*Exercise aim*
Would you repeat each line below exactly, without the pictures?

*Dataset section*
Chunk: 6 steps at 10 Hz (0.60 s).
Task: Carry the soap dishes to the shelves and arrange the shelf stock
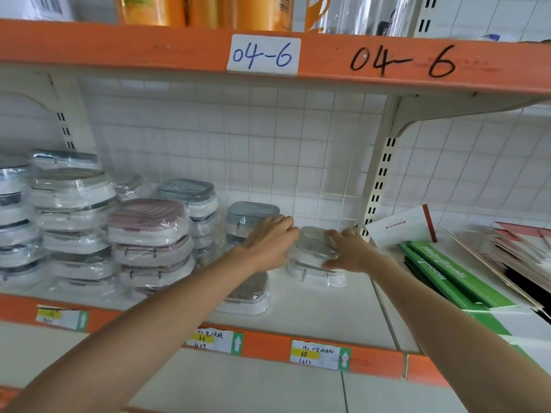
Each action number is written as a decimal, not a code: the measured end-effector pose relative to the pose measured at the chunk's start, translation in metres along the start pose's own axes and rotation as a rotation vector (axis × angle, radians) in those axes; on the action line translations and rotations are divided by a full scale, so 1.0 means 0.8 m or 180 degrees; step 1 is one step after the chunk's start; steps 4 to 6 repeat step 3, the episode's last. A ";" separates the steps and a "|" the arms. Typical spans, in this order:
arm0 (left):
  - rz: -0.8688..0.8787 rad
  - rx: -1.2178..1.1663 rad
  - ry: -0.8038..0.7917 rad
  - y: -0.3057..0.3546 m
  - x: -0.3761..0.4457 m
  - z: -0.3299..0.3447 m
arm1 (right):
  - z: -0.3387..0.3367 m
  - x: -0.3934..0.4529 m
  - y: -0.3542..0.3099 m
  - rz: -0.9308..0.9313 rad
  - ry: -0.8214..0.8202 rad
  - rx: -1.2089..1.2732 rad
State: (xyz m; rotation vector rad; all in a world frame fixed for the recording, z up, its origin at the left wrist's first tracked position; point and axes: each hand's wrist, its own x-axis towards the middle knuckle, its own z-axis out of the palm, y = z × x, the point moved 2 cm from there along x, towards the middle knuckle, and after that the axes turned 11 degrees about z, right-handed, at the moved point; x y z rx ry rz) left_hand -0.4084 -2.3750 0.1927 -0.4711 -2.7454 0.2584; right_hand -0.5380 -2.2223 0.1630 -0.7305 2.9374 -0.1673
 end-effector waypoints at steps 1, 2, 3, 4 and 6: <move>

*Result of this exercise*
Chunk: 6 steps at 10 Hz (0.60 s).
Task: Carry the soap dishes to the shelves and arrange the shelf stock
Each action number is written as a decimal, not a code: the measured end-effector pose relative to the pose measured at the chunk's start, translation in metres along the start pose's own axes and rotation as a rotation vector (axis × angle, radians) in those axes; on the action line translations and rotations are divided by a full scale, so 1.0 means 0.8 m or 180 degrees; step 1 is one step after the chunk's start; steps 4 to 6 repeat step 3, the episode's last. A ";" separates the steps and a "|" the arms. Typical spans, in this order:
arm0 (left):
  - rz: -0.8688..0.8787 rad
  - rx: -1.2178..1.1663 rad
  - ry: -0.8038..0.7917 rad
  - y: -0.3057..0.3546 m
  - x: -0.3761..0.4457 m
  - z: -0.3299..0.3447 m
arm1 (right):
  - z: -0.3387..0.3367 m
  - x: -0.3934..0.4529 m
  - y: -0.3542..0.3099 m
  - rz: -0.9308..0.9313 rad
  - ry: -0.8214..0.8202 rad
  - rx: -1.2089..1.2732 rad
State: (xyz m; rotation vector rad; all in a world frame fixed for the recording, z up, its origin at the left wrist's first tracked position; point and axes: each hand's wrist, its own x-axis towards the middle knuckle, its own z-axis out of the palm, y = z × x, the point moved 2 cm from there along x, towards the middle knuckle, and after that the axes turned 11 degrees about z, right-handed, at the moved point; x y z rx ry rz) left_hand -0.4084 -2.3750 0.1927 -0.4711 -2.7454 0.2584; right_hand -0.5380 -2.2223 0.1630 -0.7305 2.9374 -0.1673
 end-effector waypoints at steps 1, 2, 3, 4 and 6: <move>

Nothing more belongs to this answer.